[This week, our real estate market analyst Jonathan Miller crosses over into financial markets, plotting the relationship between Wall Street bonuses and Manhattan sales prices. The full rundown below. Click on the image to expand.]
A lot has been made of the Wall Street factor in the New York housing market. Every year the topic gets wide coverage and is considered a leading local real estate indicator. In fact, Curbed dabbled in this topic last December.
Today's announcement by Morgan Stanley that it posted record revenues, consistent with the results of other financial-services firms, would tend to suggest there will be another big payday at the end of the year. Discretionary spending tends to rise when more bonus money is available. Housing, while a basic amenity, falls into that category as people trade up. Wall Street accounts for nearly 5% of New York City employment yet provides about 20% of total personal income.

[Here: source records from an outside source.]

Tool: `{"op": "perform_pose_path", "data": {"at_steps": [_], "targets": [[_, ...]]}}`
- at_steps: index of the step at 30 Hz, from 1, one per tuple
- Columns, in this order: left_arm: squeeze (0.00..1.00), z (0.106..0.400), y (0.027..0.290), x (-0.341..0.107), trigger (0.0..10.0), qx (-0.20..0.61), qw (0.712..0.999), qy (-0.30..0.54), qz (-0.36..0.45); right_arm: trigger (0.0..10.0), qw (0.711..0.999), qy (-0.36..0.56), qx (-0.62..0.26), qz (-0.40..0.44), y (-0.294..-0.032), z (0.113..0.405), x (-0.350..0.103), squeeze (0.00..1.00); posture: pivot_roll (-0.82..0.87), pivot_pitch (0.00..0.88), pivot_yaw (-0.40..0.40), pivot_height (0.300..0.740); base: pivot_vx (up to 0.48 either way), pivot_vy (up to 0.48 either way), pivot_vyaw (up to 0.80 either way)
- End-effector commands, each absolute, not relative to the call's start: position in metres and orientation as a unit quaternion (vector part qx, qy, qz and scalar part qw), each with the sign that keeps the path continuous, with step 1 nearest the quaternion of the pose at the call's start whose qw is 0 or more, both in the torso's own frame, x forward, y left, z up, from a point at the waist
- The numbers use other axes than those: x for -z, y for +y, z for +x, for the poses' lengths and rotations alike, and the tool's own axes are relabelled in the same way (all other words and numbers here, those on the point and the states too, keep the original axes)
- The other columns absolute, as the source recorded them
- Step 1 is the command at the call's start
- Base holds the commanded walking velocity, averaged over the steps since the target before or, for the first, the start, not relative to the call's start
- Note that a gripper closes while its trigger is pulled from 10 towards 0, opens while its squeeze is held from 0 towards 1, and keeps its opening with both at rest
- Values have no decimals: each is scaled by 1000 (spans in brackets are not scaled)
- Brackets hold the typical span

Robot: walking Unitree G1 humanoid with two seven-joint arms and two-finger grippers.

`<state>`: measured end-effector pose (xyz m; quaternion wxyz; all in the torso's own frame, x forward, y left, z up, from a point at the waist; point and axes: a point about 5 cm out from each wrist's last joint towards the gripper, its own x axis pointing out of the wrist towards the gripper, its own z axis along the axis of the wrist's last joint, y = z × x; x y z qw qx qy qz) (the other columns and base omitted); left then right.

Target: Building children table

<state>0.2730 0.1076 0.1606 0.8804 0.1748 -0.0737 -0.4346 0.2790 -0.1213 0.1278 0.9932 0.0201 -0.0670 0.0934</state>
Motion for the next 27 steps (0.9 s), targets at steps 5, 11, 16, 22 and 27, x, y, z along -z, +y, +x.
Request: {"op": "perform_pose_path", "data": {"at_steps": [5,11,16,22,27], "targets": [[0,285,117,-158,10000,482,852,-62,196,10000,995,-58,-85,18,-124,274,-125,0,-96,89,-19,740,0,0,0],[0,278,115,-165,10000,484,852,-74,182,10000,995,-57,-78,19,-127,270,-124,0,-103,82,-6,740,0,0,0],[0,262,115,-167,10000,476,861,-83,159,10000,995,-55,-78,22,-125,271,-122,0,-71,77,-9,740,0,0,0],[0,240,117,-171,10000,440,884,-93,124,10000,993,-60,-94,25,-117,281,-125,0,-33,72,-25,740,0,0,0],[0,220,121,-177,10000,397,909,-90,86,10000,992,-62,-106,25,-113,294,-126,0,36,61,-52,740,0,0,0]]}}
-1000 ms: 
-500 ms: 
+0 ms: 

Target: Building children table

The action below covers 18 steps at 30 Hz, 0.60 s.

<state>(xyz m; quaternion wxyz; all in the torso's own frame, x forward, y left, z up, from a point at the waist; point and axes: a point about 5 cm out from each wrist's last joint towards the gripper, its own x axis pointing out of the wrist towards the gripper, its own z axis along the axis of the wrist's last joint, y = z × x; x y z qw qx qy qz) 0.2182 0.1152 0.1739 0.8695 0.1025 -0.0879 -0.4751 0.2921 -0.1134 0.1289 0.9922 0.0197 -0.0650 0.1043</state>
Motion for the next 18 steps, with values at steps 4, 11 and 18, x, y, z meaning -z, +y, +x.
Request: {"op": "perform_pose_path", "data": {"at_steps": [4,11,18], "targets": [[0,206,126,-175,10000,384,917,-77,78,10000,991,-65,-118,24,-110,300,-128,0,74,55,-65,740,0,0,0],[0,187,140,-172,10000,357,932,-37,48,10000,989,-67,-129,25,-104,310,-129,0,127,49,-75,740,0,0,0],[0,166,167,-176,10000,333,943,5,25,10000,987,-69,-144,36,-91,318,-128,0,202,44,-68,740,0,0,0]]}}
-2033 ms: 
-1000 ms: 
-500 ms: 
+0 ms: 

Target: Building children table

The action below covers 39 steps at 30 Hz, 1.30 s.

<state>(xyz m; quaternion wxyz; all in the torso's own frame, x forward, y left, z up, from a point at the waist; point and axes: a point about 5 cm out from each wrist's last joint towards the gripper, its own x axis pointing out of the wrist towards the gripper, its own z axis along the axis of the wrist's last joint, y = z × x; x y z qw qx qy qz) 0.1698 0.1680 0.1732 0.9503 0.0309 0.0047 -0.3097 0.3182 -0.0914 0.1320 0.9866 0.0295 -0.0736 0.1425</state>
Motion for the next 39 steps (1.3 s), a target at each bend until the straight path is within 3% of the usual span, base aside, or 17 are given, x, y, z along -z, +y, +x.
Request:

I went back 20 years and inflation-adjusted the average bonus pay out per securities employee and the average price per square foot of a Manhattan apartment. I tried to do the same thing with the number of sales but there did not appear to be a pattern. In 1986, the average bonus paid out (unadjusted) was $13,950 per employee while today that amount was a record $125,500 per employee. Incidentally, total bonus income in 1986 (unadjusted) was $2.1 billion and was $21.5 billion in 2005.
The appears to be a correlation of pricing and Wall Street bonus income per employee although there are certainly many other variables that come into play. I am certain that even more definitive comparisons can be made with specific property types, but that's for a future chart.